**What you will do**:
Everything from the line containing "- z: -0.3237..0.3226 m" through the line containing "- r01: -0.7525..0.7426" should be repeated exactly, and nothing else from the data.

**Collected data**:

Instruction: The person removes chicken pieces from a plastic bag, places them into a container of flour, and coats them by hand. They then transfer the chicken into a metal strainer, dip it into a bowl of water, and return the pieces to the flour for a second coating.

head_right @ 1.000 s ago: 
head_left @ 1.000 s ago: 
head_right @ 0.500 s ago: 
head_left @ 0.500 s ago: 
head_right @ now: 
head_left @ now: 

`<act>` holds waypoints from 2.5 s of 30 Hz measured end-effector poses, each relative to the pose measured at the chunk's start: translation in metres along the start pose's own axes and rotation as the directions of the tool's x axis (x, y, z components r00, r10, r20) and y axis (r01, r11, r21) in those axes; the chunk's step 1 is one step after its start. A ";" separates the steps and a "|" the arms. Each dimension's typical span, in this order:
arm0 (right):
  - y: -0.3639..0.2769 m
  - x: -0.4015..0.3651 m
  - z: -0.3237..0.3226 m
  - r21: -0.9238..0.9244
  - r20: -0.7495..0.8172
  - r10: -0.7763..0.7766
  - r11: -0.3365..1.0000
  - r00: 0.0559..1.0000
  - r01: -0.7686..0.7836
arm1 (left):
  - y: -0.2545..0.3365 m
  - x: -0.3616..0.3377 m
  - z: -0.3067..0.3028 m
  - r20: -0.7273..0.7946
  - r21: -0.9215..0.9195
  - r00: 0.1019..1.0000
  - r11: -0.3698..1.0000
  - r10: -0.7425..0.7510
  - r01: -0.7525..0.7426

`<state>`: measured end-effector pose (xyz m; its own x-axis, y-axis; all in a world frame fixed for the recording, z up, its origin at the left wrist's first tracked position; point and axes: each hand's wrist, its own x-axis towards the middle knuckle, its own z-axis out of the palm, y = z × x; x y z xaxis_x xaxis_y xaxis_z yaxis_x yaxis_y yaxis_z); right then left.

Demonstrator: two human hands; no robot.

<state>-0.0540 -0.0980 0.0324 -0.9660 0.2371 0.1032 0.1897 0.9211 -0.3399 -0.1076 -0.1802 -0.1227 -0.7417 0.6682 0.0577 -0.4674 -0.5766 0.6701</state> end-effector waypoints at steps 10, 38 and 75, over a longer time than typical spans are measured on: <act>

**Solution to this task**:
  - z: -0.3237..0.3226 m
  - r21: -0.9238..0.9244
  - r20: -0.7495..0.8172
  - r10: -0.7763..0.7766
  - r11: -0.3365..1.0000
  - r00: 0.0559..1.0000
  - r01: -0.7686..0.7836
arm1 (left):
  - y: -0.2545..0.3365 m
  - x: -0.3616..0.3377 m
  - z: -0.3067..0.3028 m
  - r20: -0.7273..0.7946
  - r21: -0.9215..0.9195
  - r00: 0.1019..1.0000
  - r11: -0.3698..1.0000
  - r10: -0.7425..0.7510
  - r01: -0.7525..0.7426

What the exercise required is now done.